▶ **Try it**
Below this sentence is a listing; return exactly its lines from the one with "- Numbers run" to the one with "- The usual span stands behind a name", both kept, and nothing more.

-=-=-

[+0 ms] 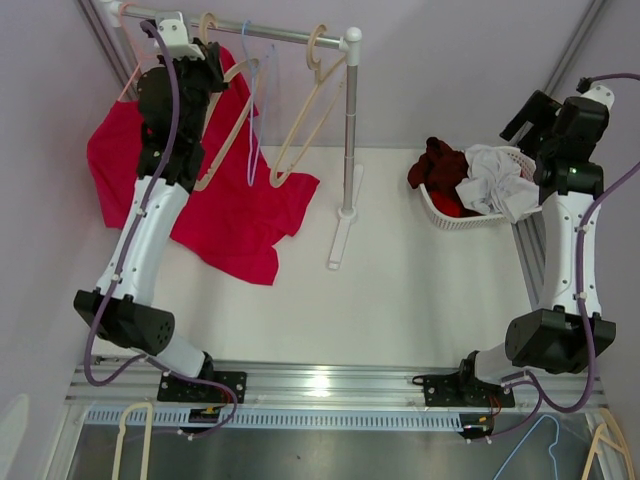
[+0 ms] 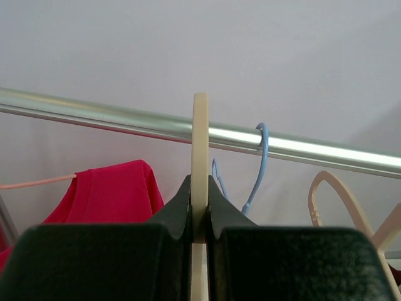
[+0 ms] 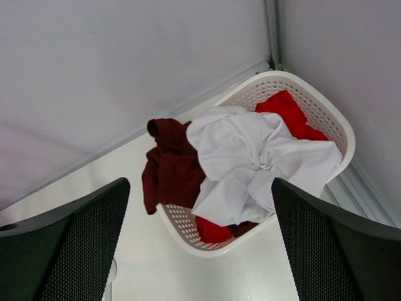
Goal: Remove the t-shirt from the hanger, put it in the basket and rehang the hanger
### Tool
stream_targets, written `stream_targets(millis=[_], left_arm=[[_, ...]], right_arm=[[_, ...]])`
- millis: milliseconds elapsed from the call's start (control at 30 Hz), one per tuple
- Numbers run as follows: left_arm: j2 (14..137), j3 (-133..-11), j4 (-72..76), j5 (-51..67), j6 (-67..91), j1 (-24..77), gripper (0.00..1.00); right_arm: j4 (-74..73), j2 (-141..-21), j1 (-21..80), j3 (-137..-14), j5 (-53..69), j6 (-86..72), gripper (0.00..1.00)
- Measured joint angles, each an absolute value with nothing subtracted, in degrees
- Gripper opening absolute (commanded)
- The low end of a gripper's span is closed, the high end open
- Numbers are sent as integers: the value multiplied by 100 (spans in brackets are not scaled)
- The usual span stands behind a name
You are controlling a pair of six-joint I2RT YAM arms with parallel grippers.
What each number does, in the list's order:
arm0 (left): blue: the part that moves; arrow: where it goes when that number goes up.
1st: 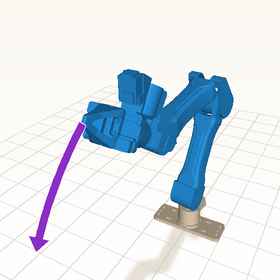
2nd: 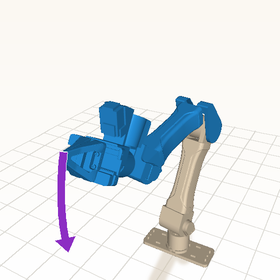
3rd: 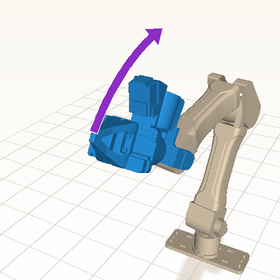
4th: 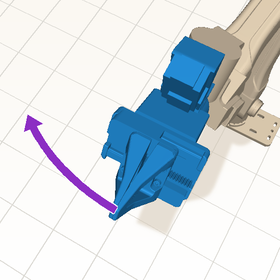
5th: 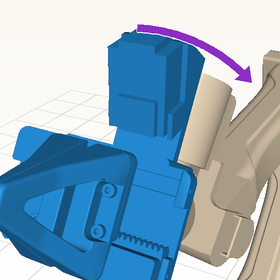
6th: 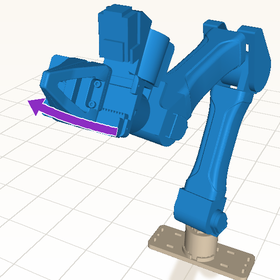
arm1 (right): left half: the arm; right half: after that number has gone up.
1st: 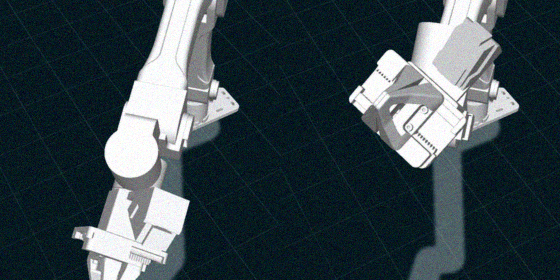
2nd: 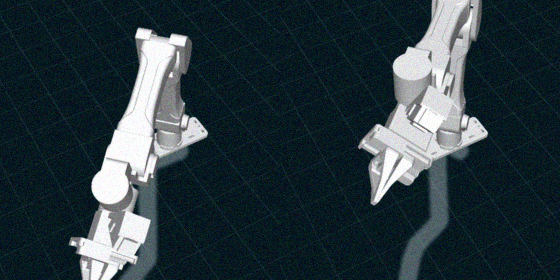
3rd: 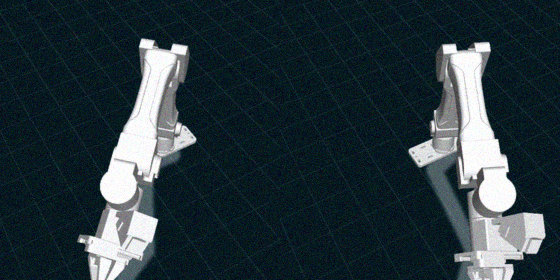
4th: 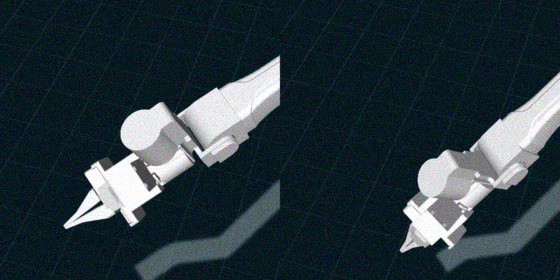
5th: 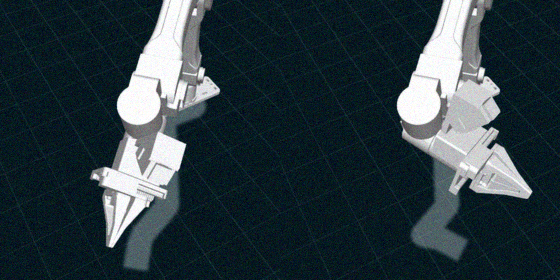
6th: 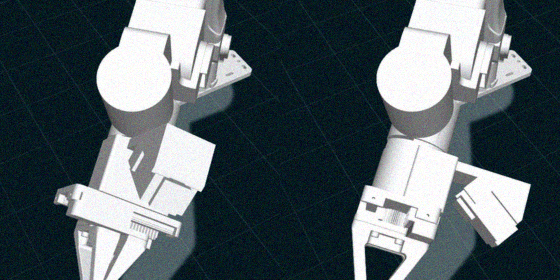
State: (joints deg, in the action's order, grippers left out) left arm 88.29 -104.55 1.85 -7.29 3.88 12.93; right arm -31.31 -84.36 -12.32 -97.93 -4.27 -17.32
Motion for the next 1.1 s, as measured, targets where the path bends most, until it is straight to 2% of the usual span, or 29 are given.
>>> stream_targets(millis=[367,633,933,1100], left_arm=[[9564,-11059,567,-701,390,1286,1],[9983,-11061,784,-460,447,1284,1],[9854,-10687,1181,-123,757,1363,1],[9736,-10516,1256,-104,808,1745,1]], right_arm=[[-2961,-8409,-1007,-9642,-204,-1723,99],[-2947,-8401,-985,-9642,-139,-1726,99],[-2926,-8359,-956,-9642,-47,-1728,100],[-2926,-8359,-932,-9642,38,-1730,100]])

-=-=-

▶ **Answer to the problem**
- Numbers run as follows: left_arm: j2 (14..137), j3 (-133..-11), j4 (-72..76), j5 (-51..67), j6 (-67..91), j1 (-24..77), gripper (0.00..1.00); right_arm: j4 (-74..73), j2 (-141..-21), j1 (-21..80), j3 (-137..-14), j5 (-53..69), j6 (-86..72), gripper (0.00..1.00)
- Measured joint angles, each an absolute value with nothing subtracted, in degrees
- Gripper opening absolute (commanded)
- The low end of a gripper's span is closed, the high end open
- Numbers are sent as integers: the value multiplied by 100 (spans in brackets are not scaled)
- The usual span stands behind a name

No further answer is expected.